Elliot Ingber
Alias Winged Eel Fingerling BORN 1941
ELLIOT INGBER, a vital part of Captain Beefheart’s Magic Band between 1970 and 1975, looked the part. Impenetrable behind shades, wild hair and a deep beard, he twitched to the music’s loopy notes and angular rhythms. Off-stage, his Hollywood apartment had a bed, a card table for meals and thousands of records, mostly post-war blues. Kicked out of Zappa’s Mothers Of Invention for tripping on-stage, and prone to taking long sabbaticals from The Magic Band, Ingber preferred obscurity. “Elliot was very much like Don in a way,” reckoned fellow Magic Band guitarist Bill Harkleroad, alias Zoot Horn Rollo.
Ingber liked novelty. He’d been part of The Gamblers, whose 1960 surf instrumental, Moon Dawg, featured dog sounds by producer Nick Venet. After a stint in the US army, he joined Zappa’s Mothers for Freak Out! – Elliot’s the square-looking one, cover, left – and recorded a Kim Fowley-produced single featuring LA scenester Vito Paulekas and his dancers.
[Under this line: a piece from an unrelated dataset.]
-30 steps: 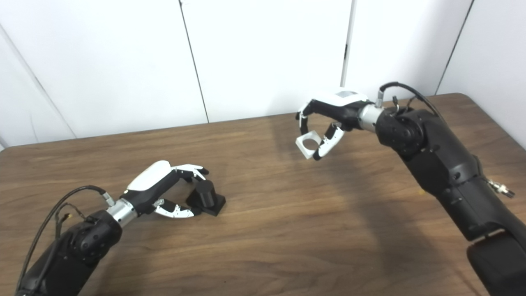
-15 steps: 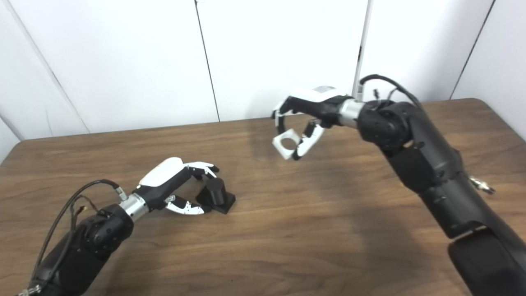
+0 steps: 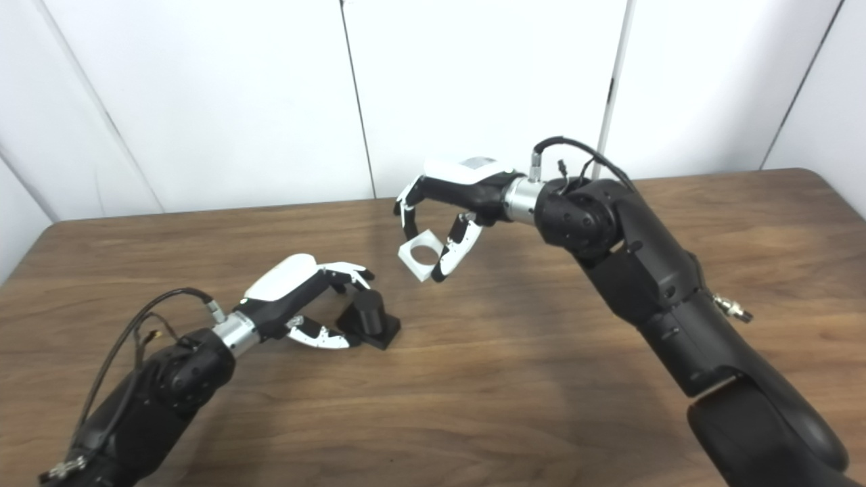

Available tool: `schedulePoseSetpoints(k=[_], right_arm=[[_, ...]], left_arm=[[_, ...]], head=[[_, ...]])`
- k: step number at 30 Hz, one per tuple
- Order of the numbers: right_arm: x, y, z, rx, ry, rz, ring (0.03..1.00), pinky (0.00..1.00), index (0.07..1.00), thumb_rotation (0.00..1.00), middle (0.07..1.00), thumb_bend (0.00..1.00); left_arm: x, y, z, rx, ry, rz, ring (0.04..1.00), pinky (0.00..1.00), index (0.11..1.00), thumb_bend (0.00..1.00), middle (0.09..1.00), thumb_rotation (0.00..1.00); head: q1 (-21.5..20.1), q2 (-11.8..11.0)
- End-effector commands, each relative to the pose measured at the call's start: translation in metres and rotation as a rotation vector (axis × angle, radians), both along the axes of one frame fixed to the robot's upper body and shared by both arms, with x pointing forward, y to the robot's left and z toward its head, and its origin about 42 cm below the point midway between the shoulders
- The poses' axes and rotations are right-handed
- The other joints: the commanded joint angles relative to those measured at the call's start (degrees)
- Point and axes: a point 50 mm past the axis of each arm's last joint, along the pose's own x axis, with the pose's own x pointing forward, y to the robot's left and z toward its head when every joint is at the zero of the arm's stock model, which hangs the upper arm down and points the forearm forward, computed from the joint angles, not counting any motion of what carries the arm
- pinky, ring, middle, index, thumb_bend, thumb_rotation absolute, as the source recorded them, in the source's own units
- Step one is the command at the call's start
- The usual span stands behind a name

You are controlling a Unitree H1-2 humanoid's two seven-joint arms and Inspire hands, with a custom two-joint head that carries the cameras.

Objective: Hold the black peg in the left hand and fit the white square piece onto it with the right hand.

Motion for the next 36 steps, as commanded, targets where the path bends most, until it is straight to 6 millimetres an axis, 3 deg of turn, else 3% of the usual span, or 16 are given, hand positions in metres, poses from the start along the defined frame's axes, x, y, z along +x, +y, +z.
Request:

Ingber came closest to success in 1969 when Don’t Bogart Me (alias Don’t Bogart That Joint), a co-write recorded by his blues-psych band The Fraternity Of Man, featured on the Easy Rider soundtrack. But with Ingber “indulging [and] talking to my amplifier”, the band folded and he retreated to Zappa’s house, where he jammed with Beefheart. He joined Beefheart’s Magic Band late in 1970.